Sacchetti AMA sponsorizzati per la raccolta differenziata. Approvata in I Municipio risoluzione Marin (LCM), Cioffari (Sel) e Aubert (Noi Con Salvini).

composit_MaterBiopattSacchetti AMA sponsorizzati per la raccolta differenziata. Approvata in I Municipio risoluzione Marin (LCM), Cioffari (Sel) e Aubert (Noi Con Salvini). Sacchetti sponsorizzati per la raccolta differenziata. E’ l’idea, già lanciata in altre città italiane, ad esempio Pescara, sulla quale sta lavorando Ama. “Stiamo considerando l’ipotesi di sponsorizzare i sacchetti già da quest’anno – spiega Daniele Fortini, presidente di Ama – negli ultimi cinque municipi dove verrà attivata la raccolta differenziata. Nel 2014 Ama ha distribuito 71 milioni di sacchetti, se possiamo risparmiare in qualche modo in assoluta trasparenza è cosa gradita. Naturalmente ci sono delle regole da rispettare, occorre fare una gara, ma siamo intenzionati a provare questa strada”.

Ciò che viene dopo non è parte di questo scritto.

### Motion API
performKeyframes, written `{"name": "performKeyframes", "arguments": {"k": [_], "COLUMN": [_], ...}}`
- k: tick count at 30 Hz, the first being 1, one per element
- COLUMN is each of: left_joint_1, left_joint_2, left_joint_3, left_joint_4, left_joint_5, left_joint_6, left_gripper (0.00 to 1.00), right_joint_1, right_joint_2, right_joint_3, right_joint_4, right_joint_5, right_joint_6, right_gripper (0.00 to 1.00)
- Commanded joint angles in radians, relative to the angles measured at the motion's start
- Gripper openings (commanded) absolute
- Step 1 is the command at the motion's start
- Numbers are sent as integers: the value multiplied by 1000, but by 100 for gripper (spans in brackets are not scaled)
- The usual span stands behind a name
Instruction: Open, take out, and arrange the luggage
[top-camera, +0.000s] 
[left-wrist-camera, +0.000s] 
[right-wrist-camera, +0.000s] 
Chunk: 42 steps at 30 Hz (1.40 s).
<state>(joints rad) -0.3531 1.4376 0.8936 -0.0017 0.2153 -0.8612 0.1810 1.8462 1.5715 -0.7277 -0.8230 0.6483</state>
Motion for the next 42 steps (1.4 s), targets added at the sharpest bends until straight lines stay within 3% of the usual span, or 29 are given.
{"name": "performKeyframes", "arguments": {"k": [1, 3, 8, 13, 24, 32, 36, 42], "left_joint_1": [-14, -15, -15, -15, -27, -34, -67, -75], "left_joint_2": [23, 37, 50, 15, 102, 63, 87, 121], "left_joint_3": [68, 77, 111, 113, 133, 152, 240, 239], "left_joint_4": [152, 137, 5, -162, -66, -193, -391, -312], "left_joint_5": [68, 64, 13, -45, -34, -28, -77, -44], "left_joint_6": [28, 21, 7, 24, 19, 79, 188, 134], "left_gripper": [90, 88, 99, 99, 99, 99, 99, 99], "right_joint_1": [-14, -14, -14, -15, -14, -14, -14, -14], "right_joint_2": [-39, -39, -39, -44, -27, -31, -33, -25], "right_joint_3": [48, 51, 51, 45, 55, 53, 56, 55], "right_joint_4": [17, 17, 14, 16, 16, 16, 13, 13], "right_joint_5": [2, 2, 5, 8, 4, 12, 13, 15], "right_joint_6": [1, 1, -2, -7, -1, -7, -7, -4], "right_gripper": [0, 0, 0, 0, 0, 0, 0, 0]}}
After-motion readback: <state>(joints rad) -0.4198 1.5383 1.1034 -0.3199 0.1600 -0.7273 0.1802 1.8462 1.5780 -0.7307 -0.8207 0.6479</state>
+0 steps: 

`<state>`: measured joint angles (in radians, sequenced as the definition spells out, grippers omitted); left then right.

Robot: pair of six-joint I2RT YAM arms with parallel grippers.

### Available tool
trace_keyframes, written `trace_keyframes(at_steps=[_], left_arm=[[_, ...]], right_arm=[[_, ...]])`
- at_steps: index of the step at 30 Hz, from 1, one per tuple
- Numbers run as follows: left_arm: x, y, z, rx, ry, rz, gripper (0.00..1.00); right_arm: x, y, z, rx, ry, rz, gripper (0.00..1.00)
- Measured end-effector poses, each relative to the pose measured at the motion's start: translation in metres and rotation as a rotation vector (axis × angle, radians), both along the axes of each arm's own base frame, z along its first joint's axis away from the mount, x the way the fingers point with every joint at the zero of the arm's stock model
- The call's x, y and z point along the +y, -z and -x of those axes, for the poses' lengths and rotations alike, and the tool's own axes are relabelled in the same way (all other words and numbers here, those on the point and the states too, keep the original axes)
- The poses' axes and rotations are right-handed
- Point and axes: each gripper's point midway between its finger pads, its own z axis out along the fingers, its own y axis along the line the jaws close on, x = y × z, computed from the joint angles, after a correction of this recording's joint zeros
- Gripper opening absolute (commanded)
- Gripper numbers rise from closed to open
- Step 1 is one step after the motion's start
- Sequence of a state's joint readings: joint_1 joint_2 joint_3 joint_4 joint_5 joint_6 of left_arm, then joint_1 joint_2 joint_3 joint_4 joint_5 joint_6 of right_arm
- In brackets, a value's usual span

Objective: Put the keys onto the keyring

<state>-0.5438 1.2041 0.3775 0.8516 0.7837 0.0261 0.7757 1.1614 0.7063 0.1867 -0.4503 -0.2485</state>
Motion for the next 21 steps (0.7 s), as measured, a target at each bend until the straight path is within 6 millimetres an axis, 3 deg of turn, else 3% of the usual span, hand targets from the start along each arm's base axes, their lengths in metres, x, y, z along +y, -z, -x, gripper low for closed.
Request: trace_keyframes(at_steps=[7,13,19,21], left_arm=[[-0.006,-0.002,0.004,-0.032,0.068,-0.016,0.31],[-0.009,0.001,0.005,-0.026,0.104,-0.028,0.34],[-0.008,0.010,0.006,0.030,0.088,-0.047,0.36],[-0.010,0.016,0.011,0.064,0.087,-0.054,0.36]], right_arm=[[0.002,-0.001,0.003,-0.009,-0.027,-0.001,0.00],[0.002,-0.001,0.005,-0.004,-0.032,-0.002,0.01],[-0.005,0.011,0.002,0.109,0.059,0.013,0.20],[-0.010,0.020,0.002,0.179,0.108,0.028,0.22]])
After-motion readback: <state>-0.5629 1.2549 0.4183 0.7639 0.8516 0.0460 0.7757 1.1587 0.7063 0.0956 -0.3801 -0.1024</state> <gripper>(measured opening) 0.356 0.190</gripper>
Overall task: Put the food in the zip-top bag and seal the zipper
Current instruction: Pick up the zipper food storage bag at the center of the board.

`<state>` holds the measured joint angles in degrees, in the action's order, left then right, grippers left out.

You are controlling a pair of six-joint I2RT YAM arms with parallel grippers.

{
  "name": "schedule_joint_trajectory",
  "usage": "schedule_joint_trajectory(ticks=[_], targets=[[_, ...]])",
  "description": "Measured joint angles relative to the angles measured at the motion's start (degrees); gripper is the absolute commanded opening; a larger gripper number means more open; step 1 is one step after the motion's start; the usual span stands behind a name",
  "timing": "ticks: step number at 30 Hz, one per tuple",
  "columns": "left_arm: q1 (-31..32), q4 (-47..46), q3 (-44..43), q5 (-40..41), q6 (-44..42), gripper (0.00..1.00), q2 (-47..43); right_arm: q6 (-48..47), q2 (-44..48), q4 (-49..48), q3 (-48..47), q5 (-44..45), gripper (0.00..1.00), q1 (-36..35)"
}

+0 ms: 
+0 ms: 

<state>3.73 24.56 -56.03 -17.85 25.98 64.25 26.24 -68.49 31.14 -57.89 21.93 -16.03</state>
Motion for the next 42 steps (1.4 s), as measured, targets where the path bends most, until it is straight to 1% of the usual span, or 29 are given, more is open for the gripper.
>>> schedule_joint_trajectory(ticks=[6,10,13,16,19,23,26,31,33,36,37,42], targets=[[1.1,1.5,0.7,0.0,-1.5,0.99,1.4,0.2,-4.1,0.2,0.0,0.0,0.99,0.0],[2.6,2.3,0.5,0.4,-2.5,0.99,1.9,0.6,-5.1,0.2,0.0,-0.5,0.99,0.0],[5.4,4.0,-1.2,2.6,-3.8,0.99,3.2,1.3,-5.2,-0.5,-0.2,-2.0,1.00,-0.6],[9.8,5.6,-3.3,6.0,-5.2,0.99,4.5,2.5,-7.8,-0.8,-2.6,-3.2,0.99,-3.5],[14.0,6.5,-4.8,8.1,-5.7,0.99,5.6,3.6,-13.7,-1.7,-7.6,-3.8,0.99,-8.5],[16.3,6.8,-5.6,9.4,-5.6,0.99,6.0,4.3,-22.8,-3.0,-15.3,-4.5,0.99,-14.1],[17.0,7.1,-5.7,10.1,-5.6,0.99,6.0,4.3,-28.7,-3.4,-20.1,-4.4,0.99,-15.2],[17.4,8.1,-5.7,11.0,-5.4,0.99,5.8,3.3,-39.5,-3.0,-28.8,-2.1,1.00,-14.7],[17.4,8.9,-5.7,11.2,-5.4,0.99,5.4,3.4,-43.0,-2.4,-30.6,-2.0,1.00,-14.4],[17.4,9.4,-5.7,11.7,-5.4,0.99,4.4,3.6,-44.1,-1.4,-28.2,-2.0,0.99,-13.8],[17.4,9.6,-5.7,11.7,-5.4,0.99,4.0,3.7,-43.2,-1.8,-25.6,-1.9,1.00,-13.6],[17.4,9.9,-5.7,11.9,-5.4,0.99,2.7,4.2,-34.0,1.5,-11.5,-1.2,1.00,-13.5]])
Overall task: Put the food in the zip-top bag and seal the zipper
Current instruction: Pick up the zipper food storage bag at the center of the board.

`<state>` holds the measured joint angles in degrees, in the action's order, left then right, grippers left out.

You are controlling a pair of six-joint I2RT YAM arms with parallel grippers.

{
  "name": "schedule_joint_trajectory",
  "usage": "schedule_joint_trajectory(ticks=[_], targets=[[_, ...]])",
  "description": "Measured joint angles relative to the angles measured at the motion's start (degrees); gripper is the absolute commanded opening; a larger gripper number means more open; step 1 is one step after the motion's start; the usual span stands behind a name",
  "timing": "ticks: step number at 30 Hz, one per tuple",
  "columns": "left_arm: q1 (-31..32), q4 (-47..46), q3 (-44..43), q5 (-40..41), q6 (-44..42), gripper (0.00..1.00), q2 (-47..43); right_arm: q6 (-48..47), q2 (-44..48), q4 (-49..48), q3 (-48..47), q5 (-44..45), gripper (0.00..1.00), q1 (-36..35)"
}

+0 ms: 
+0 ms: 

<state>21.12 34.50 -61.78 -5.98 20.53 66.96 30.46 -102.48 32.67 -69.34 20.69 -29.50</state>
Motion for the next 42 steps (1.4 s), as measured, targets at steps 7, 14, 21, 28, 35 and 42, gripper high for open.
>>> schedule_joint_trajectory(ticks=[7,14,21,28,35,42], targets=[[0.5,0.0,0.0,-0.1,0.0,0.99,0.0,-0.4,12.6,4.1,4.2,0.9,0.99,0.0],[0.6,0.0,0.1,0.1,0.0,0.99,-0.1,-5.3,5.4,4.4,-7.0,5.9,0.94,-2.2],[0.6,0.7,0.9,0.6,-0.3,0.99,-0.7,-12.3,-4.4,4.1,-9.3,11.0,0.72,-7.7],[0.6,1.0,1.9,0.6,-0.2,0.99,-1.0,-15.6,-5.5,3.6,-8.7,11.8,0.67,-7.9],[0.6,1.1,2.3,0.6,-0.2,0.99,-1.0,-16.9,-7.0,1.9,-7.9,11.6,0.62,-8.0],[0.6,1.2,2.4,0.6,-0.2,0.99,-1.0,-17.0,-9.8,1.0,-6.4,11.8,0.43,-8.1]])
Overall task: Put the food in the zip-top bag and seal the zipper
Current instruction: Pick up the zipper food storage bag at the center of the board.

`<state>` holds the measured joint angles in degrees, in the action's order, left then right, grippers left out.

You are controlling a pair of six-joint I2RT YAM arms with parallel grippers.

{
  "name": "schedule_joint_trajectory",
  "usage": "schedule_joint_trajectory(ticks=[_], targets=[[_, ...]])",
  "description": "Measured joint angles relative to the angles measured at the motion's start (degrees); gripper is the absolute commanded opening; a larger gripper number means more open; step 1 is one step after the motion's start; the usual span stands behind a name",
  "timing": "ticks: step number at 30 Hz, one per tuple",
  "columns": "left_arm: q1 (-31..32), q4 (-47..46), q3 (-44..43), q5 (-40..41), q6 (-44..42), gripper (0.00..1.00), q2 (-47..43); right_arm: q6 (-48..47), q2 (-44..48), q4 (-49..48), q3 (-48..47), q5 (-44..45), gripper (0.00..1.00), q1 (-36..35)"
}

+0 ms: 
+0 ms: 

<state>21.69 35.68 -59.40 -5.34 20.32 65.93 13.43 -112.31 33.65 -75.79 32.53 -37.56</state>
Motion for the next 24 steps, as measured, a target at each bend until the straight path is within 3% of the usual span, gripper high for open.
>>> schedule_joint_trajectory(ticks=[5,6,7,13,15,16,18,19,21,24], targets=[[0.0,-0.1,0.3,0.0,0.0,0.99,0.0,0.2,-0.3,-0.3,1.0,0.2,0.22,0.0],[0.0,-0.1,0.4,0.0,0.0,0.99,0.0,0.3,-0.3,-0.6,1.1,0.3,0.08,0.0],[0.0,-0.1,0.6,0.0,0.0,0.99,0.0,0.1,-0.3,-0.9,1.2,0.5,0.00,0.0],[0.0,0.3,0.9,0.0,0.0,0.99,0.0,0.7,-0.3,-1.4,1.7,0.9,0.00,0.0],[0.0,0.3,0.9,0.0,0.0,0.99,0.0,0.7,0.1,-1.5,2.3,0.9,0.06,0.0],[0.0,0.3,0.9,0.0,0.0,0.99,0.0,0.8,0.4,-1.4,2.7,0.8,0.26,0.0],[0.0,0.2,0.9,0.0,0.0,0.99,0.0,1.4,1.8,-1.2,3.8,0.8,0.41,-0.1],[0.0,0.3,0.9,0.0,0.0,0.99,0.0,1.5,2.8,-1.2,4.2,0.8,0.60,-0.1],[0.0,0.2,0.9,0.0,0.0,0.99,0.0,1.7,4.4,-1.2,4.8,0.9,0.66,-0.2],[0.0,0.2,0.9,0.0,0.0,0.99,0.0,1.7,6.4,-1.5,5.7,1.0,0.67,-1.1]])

Mentre Ama studia il modo di ridurre i costi dei sacchetti che verranno distribuiti durante il lancio della differenziata negli ultimi cinque municipi, il consiglio del I municipio ha approvato ieri all’unanimità una risoluzione promossa dai consiglieri Stefano Marin (Lista Civica), Mauro Cioffari (Sel) e Luca Aubert (Noi Con Salvini) che impegna sindaco e assessore competente a verificare la disponibilità di privati per un’eventuale sponsorizzazione dei sacchetti per la differenziata. Finita la prima fornitura di buste per l’organico distribuite da Ama, infatti, i cittadini devono infatti organizzarsi autonomamente utilizzando i sacchetti della spesa o acquistandoli nei negozi.

“Quello del I Municipio è un suggerimento interessante – commenta Fortini – ed è già al vaglio dei nostri uffici legali. Se l’idea sarà considerata fattibile potremmo estenderla su tutta Roma”.

“La nostra iniziativa – spiega Marin – offrirebbe un servizio in più senza costi aggiuntivi né per l’utente, né per Ama. In molti casi i cittadini non hanno a disposizione dei sacchetti perché usano delle borse per fare la spesa. Attraverso gli sponsor, privati, fondazioni o altri organismi istituzionali, con bando pubblico, potremmo garantire ai cittadini una fornitura di buste compostabili senza aggravi in bolletta”.